> **Problem**: After locating the line that contains "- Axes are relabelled" in the data below, set down exactly that line and each one after it through the line that contains "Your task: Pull", and nothing more.

Records excerpted from a collection

+ + +

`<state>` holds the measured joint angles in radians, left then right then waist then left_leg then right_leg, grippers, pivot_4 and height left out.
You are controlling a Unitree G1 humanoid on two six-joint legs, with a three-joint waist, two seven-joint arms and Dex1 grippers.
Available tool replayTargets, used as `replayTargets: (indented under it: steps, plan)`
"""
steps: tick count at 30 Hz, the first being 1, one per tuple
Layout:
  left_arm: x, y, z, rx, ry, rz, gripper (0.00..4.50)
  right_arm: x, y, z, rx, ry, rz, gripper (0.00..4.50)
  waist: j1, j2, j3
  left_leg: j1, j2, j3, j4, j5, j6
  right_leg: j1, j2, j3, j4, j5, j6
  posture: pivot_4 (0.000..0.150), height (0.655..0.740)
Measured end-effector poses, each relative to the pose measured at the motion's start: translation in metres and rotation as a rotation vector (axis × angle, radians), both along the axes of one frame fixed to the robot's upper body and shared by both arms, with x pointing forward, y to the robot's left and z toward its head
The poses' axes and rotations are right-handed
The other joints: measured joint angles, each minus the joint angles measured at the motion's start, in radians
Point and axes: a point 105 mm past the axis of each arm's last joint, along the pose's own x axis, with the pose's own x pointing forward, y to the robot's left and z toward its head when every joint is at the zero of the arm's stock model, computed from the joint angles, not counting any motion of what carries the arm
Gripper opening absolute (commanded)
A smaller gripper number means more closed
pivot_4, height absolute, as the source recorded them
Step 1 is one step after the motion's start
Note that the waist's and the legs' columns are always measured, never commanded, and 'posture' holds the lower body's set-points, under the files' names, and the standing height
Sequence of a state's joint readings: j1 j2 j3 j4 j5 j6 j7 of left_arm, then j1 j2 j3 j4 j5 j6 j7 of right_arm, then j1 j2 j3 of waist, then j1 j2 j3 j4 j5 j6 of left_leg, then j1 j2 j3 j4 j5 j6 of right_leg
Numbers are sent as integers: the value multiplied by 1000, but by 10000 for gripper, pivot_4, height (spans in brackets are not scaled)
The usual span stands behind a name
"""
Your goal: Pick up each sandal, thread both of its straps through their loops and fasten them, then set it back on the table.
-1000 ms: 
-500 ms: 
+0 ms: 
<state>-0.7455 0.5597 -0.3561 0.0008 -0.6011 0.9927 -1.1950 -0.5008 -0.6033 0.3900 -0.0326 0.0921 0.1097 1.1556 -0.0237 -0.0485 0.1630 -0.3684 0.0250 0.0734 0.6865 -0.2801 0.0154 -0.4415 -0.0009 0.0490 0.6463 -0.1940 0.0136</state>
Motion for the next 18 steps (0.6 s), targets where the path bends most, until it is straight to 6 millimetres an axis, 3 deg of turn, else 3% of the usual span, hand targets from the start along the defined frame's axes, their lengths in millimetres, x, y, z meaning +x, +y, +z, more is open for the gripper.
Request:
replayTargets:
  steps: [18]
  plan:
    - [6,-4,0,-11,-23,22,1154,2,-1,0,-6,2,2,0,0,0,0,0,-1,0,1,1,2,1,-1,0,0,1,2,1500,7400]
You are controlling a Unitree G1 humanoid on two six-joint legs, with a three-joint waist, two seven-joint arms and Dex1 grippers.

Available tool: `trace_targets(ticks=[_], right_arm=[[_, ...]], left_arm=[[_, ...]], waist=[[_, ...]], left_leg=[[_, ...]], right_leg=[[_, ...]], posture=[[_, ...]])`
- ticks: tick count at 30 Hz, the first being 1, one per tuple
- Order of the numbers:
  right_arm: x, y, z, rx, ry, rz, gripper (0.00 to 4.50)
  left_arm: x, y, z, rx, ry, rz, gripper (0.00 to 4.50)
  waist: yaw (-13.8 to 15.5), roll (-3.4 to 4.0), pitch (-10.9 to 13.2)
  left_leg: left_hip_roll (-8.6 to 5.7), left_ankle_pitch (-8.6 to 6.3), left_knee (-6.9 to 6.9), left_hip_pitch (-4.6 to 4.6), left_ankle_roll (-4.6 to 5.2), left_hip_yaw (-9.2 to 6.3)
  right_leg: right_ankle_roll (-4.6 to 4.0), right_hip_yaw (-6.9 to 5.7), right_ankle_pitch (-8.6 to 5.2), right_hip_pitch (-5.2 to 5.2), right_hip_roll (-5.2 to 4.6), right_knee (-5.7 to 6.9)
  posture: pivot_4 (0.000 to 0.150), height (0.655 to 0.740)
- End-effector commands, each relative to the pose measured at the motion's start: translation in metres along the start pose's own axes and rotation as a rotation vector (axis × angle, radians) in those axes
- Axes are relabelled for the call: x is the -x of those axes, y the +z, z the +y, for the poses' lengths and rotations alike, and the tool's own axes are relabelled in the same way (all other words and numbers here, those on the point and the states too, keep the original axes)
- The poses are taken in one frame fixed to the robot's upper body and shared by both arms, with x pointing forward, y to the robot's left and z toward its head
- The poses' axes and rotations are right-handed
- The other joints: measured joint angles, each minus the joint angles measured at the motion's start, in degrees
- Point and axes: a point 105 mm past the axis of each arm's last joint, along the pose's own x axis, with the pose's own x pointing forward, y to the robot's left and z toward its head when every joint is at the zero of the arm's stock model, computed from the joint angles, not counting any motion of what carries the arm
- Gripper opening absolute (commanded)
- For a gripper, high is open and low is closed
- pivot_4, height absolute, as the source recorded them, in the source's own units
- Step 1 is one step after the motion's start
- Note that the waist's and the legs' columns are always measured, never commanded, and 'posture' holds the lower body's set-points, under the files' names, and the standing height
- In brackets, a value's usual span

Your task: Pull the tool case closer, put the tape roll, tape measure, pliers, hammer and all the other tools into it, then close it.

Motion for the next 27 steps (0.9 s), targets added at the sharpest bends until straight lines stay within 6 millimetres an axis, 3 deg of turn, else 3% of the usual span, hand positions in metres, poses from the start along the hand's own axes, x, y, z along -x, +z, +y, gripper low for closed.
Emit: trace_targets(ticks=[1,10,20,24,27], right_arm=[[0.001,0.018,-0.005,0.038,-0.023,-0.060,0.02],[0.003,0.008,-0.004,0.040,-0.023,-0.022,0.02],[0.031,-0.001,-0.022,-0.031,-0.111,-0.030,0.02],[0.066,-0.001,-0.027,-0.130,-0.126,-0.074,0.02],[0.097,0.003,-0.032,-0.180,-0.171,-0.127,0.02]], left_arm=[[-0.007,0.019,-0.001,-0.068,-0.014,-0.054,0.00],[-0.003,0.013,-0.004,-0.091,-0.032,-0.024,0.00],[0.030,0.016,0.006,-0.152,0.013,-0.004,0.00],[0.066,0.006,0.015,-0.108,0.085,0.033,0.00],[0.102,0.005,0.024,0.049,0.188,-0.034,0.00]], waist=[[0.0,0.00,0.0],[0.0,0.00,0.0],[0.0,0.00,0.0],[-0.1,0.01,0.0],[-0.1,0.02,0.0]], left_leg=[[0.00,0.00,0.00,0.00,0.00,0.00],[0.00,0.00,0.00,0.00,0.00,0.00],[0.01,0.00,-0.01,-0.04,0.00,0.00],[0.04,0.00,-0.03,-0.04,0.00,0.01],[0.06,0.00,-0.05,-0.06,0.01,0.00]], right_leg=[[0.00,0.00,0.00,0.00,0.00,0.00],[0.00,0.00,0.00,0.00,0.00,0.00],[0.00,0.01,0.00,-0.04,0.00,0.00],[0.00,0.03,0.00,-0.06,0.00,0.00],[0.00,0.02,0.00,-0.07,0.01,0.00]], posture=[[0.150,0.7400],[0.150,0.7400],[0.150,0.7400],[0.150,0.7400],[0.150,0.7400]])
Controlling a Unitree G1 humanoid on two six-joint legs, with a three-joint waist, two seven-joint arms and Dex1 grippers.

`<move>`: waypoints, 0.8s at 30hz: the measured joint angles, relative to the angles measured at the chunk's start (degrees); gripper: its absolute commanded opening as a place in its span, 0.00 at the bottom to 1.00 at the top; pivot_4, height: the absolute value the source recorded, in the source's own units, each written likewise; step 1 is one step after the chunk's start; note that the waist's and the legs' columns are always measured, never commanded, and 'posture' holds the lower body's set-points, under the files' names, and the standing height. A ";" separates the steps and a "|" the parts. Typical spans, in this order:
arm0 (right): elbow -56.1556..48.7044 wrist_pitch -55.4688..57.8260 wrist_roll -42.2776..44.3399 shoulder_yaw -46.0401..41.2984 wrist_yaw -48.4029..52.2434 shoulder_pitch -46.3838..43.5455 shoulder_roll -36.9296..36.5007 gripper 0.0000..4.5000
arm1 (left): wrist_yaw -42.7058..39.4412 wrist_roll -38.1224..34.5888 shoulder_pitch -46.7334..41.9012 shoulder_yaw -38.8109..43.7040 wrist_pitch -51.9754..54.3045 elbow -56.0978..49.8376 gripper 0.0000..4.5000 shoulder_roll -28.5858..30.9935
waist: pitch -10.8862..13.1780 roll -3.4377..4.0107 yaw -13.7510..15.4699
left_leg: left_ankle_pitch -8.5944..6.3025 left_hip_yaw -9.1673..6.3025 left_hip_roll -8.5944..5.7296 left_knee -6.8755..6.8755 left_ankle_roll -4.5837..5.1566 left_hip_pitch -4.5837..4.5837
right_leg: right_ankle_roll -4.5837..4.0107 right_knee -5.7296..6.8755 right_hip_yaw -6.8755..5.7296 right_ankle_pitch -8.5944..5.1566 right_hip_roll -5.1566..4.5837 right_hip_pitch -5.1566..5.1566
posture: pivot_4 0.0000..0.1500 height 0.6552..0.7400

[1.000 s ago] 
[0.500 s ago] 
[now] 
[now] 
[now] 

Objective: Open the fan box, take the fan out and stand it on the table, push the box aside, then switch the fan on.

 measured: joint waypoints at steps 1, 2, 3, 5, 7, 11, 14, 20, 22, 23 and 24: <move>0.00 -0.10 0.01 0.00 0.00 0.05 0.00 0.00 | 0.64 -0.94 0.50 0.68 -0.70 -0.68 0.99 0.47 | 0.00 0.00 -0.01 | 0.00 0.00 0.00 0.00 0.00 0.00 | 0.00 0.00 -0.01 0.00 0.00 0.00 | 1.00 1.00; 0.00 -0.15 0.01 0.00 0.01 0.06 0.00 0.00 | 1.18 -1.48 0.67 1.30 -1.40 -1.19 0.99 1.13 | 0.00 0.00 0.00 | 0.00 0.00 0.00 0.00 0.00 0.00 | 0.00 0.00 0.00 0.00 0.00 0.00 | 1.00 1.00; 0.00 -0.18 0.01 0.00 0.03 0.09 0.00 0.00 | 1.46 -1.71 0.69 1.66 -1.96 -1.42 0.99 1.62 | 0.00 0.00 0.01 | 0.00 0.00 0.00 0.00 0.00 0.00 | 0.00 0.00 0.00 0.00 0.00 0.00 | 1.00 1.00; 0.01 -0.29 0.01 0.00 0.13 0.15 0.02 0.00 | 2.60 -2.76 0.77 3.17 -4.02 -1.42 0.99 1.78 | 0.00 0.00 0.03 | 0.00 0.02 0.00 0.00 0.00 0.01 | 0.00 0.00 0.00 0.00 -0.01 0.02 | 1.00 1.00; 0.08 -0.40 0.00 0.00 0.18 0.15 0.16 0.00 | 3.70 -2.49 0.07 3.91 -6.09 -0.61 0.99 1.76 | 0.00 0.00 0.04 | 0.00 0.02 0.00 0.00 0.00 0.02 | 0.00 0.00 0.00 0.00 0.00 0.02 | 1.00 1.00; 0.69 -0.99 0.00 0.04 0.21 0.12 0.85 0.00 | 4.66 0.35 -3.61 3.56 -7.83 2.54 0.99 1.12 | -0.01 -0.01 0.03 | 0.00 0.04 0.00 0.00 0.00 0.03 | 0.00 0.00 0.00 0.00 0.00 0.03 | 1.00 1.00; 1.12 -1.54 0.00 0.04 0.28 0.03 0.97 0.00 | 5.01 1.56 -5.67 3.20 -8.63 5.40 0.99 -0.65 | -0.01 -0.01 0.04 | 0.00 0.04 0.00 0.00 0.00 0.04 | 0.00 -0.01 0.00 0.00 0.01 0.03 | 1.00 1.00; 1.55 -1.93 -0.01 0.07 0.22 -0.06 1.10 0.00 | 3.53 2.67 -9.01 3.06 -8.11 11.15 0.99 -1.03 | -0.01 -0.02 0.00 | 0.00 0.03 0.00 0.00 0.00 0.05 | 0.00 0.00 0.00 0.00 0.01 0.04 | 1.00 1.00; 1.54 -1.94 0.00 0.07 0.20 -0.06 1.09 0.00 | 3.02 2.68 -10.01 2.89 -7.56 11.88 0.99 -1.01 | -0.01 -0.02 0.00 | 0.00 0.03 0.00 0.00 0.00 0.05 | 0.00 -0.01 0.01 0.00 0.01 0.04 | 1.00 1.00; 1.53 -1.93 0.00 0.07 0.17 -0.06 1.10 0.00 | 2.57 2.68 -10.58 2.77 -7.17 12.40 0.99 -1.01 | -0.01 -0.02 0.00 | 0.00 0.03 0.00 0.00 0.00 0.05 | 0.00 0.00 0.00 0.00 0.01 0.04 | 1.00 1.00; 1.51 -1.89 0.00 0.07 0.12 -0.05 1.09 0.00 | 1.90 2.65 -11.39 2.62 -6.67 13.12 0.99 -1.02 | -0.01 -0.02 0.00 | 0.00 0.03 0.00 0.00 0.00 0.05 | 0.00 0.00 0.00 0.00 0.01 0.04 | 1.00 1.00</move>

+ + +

> **Worked solution**:
- Axes are relabelled for the call: x is the -x of those axes, y the +z, z the +y, for the poses' lengths and rotations alike, and the tool's own axes are relabelled in the same way (all other words and numbers here, those on the point and the states too, keep the original axes)
- The poses are taken in one frame fixed to the robot's upper body and shared by both arms, with x pointing forward, y to the robot's left and z toward its head
- The poses' axes and rotations are right-handed
- The other joints: measured joint angles, each minus the joint angles measured at the motion's start, in degrees
- Point and axes: a point 105 mm past the axis of each arm's last joint, along the pose's own x axis, with the pose's own x pointing forward, y to the robot's left and z toward its head when every joint is at the zero of the arm's stock model, computed from the joint angles, not counting any motion of what carries the arm
- Gripper opening absolute (commanded)
- For a gripper, high is open and low is closed
- pivot_4, height absolute, as the source recorded them, in the source's own units
- Step 1 is one step after the motion's start
- Note that the waist's and the legs' columns are always measured, never commanded, and 'posture' holds the lower body's set-points, under the files' names, and the standing height
- In brackets, a value's usual span

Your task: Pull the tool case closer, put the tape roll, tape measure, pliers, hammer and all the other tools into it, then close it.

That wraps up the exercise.